Food personality, culinary teacher and author, Poppy Tooker is passionate about food and the people who bring it to the table. Poppy brings all of these elements together in her weekly NPR affiliated radio show, ***Louisiana Eats! Louisiana Eats! was awarded first, second and third place Best Radio Show by the New Orleans Press Club in 2015 and 2016. In 2017, the national Taste Awards recognized Louisiana Eats! in the category of best beverage and drinks programming. Poppy provides weekly restaurant commentary on the PBS show, Steppin’ Out seen on WYES TV.

Poppy is the author of four books. The Crescent City Farmers Market Cookbook, published in 2007, received a Tabasco cookbook award and was named “Cookbook of the Year” by New Orleans Magazine.

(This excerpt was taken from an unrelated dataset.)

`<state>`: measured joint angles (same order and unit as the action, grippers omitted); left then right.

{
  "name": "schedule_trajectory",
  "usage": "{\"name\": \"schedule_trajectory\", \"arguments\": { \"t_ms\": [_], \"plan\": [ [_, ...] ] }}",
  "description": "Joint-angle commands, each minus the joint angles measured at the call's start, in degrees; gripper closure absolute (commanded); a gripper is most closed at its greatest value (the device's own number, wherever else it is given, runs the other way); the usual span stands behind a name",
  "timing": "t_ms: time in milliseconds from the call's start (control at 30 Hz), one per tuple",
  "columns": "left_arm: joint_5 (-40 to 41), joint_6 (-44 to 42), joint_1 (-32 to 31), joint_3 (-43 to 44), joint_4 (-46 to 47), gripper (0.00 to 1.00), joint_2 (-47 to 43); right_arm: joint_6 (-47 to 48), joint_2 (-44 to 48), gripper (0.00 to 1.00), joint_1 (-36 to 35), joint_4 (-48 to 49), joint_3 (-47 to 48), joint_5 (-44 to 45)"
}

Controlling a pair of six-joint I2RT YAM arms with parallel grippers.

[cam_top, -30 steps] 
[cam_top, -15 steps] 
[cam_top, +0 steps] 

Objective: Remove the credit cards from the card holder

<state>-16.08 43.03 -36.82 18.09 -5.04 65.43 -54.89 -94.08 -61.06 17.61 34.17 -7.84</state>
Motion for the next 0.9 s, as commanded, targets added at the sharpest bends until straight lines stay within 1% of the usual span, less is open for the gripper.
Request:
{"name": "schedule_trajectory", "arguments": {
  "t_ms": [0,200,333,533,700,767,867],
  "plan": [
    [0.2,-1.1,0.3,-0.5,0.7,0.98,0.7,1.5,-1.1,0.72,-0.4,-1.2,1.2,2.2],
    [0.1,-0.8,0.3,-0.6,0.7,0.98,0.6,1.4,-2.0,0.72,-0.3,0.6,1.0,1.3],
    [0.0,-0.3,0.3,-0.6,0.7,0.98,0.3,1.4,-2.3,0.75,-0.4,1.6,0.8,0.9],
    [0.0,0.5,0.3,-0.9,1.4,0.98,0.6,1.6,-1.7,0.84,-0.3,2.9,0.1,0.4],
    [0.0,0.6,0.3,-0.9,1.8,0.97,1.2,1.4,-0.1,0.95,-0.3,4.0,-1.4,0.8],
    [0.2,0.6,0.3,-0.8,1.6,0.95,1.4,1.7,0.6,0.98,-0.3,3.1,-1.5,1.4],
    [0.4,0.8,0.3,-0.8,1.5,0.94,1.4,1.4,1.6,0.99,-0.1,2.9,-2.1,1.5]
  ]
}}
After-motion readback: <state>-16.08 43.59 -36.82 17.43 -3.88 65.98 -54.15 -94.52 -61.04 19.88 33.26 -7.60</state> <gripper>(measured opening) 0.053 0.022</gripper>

In 2012, Poppy revised one of New Orleans’ oldest cookbooks, Madame Begue’s Recipes of Old New Orleans Cookery, updating the original recipes for the 21st century home cook. Louisiana Eats! based on interviews from her radio show of the same name, won the Louisiana Library Association’s 2013 Literary Award of the Year.
Her latest book, the Tujague’s Restaurant Cookbook – Creole Recipes and Lore in the Grand New Orleans Tradition published in the fall of 2015.

With her motto, “Eat It To Save It”, Poppy has been instrumental in reviving many endangered foods and food traditions. She was recognized by the Times Picayune as a “Hero of the Storm” for her work reviving New Orleans restaurants and food providers following Hurricane Katrina. The International Association of Cooking Professionals recognized Poppy’s rebuilding efforts at their annual conference in April 2008, with their first ever, Community Service Award. In March, 2012, Southern Living magazine named Poppy a “Hero of the New South.” Most recently, the Daughters of the American Revolution named Poppy as a “Woman of the Arts.”

For over 25 years Poppy’s classes have centered on history and tradition as well as the food science reasons of why and how while remaining eminently entertaining. Food and Wine magazine described Poppy’s teaching techniques by saying “She may wear ceramic red beans in her ears and make finger puppets out of crawfish, but her class is certainly no joke. Rather, it compels you to take reams of notes so as not to forget a single nugget of her fascinating culinary wisdom.”